((
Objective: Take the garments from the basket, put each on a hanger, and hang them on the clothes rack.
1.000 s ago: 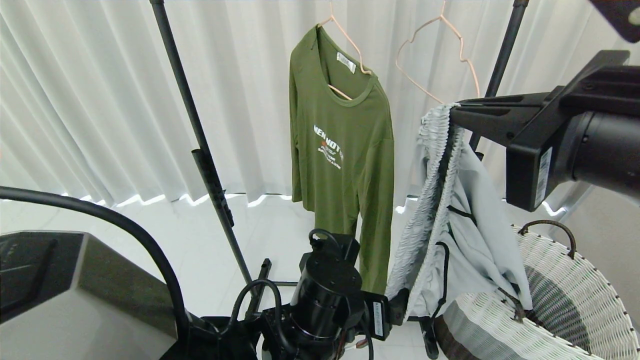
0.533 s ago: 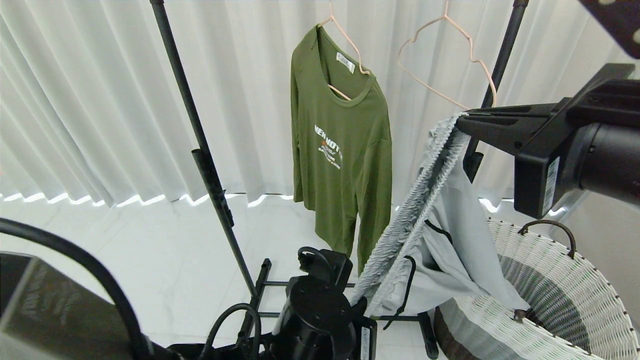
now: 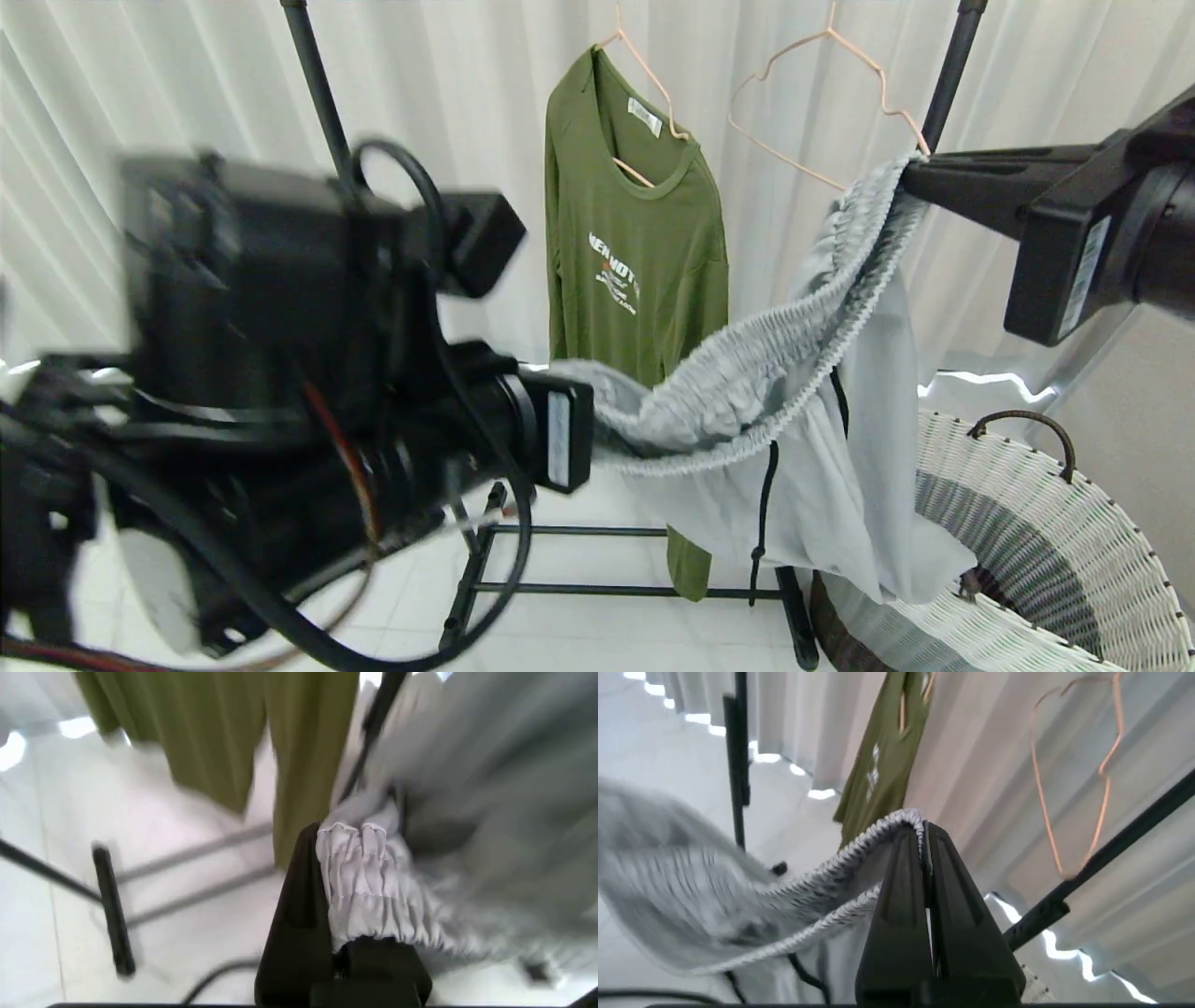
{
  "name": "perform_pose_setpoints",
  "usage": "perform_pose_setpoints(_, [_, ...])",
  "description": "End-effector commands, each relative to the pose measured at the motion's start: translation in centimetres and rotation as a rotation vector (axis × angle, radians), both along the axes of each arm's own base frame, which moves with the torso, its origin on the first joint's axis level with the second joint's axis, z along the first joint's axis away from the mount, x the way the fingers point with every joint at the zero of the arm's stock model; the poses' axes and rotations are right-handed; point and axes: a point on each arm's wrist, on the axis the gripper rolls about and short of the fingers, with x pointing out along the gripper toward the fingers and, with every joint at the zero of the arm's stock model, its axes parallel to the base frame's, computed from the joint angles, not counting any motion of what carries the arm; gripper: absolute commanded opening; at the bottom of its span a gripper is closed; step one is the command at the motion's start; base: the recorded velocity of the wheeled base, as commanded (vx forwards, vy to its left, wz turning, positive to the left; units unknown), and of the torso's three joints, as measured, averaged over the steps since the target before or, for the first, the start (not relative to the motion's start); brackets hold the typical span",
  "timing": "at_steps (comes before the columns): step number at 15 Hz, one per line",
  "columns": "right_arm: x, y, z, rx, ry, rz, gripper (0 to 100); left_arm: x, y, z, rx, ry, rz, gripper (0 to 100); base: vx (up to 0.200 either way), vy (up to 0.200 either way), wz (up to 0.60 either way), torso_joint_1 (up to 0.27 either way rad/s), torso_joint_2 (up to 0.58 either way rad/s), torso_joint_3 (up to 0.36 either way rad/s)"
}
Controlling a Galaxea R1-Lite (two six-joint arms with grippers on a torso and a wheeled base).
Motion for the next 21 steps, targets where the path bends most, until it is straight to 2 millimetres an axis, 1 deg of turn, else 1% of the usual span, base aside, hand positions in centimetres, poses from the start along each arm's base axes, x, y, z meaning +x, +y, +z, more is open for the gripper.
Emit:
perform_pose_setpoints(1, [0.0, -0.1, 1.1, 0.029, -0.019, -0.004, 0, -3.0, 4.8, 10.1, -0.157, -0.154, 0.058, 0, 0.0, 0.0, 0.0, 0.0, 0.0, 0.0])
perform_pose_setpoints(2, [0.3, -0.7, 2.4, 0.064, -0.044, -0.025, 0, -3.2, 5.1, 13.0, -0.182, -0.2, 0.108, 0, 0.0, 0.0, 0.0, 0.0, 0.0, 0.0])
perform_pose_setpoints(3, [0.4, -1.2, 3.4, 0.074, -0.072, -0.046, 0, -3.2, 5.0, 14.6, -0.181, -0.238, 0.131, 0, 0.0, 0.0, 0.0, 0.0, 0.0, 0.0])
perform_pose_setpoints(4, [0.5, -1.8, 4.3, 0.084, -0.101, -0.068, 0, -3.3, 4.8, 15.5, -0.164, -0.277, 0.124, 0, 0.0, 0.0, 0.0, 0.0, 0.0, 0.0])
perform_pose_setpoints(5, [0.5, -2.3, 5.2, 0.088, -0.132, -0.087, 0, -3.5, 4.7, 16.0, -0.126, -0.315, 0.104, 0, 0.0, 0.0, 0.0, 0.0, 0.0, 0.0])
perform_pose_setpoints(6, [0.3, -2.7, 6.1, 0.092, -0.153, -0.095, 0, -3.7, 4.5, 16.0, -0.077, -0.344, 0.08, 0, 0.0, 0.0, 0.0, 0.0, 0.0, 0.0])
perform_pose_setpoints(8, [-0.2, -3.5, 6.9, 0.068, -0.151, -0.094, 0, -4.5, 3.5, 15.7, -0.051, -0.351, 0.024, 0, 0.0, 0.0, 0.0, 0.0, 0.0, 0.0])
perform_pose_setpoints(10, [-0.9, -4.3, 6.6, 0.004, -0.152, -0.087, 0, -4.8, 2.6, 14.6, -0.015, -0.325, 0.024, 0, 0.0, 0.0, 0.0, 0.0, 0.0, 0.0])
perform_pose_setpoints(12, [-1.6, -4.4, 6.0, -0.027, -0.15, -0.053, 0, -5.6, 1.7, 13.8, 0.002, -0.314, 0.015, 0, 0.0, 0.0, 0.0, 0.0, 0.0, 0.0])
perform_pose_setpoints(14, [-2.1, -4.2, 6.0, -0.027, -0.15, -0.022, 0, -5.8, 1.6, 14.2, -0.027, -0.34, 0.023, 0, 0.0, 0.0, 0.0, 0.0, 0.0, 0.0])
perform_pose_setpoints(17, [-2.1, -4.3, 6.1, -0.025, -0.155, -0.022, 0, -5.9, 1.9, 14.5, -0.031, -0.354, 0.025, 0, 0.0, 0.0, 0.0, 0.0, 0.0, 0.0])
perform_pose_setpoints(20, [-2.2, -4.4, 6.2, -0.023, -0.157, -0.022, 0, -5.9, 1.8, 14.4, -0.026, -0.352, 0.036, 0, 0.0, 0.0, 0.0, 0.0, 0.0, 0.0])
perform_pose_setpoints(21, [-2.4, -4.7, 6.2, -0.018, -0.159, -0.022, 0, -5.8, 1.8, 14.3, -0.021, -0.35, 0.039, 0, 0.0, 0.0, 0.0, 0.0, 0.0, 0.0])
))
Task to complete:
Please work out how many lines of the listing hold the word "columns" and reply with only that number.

Your response:
2